Tony Briggs, a 30-year veteran yoga teacher, owner of Turtle Island Yoga in San Anselmo CA and a faculty member at Yoga One Petaluma, shared a story with me about a visit that Patthabi Jois paid to an Ashtanga studio in the United States: “When he walked into the yoga studio, Patthabi said: ‘why is it so hot in here?’… We have these ideas in our minds of what the masters believe and have taught, but heating the room just isn’t it.”
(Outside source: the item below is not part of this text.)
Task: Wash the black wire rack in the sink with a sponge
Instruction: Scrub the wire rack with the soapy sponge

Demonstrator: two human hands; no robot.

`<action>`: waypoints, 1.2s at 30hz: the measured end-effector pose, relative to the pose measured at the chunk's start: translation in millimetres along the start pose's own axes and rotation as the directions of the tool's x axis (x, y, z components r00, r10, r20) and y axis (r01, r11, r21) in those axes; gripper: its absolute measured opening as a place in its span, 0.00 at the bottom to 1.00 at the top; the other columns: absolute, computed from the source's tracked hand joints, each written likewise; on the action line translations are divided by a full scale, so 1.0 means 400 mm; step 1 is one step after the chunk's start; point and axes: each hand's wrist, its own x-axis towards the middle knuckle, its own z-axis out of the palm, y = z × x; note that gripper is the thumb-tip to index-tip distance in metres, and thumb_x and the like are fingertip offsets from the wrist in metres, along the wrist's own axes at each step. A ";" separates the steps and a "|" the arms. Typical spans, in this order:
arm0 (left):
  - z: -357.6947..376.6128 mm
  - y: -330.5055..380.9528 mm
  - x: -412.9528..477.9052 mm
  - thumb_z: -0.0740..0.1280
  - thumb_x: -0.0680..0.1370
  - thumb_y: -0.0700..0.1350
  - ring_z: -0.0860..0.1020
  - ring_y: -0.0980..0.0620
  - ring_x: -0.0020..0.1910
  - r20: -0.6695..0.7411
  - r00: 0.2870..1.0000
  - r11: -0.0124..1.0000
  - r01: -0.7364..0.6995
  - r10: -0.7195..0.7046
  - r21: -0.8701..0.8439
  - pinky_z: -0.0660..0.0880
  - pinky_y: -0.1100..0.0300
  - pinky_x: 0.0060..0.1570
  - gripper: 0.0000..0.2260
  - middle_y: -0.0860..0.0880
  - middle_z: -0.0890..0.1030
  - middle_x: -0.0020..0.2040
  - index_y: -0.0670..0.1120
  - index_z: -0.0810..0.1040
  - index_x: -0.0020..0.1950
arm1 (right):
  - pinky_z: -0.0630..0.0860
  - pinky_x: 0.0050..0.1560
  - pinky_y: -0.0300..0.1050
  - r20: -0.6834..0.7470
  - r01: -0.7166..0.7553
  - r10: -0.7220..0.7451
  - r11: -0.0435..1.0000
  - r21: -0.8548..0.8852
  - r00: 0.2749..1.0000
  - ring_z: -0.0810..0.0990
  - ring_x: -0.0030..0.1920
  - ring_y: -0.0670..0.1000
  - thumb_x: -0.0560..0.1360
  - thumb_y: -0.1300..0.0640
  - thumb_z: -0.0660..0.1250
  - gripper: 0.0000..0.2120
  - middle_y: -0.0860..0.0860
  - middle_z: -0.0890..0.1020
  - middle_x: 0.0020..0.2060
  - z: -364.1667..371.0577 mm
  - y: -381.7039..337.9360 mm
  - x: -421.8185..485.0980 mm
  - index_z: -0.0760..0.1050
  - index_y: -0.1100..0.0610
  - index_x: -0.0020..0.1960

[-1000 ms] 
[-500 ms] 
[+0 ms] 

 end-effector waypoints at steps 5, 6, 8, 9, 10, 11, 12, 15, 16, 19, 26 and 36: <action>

In “The Effects of Cooling Core Body Temperature on Overall Strength Gains and Post Exercise Recovery” (Stanford University, 2003), Tenforde shows that “lowering core body temperature results in lower overall relative oxygen consumption during prolonged exercise,” arguing that “temperature is a limiting factor of exercise”.

“Professional bike riders are known to regularly cool themselves with ice applied during workouts,” explains Dr. Joel Erickson, a cardiologist with Santa Rosa Cardiology Medical Group and an avid amateur cyclist. “Formal research into the potential muscle-building effects of core body cooling during exercise is currently being conducted.”

Warming up is good, but so is cooling down. Ayurveda, yoga’s sister science of Indian medicine, has known for millennia that cooling areas such as the hands, ears and eyes releases pitta, “fire”, from the body; or, as modern science would word it:

The body core releases excess heat through areas consisting of arteriovenous anastomoses (AVA’s) and the subcutaneous venous plexuses found on hairless regions of the body consisting of the hands, feet, face and ears. These specialized vessels constrict and dilate as a response to higher and lower core temperatures, respectively. The result is a change in the venous temperature of the blood returning to the heart, impacting the core temperature. [Tenforde, 2003, citing studies by Bergersen et al., Grahn et al., Hales et al., Midttun and Sejrsen and Soreide et al.]

So, not only do we at Yoga One not teach heated yoga, we offer our students moist towelettes with a drop of cooling essential oil to use on their hands and face, after and even during class. We serve water with slices of cucumber or melon. And even the hot tea we offer is cooling in nature – mint, lemon verbena, chamomile.

Ayurveda’s motto applies here as it does virtually everywhere: “To Whom and When”. What is right for one person is not right for another, or even for the same person at another time. Nobody’s yoga is better than anybody else’s. But I will not teach yoga in a hot room, and I urge people to educate themselves about the science and to make informed decisions.

And we’re okay with not being hot. We’re just happy to be pretty damn cool.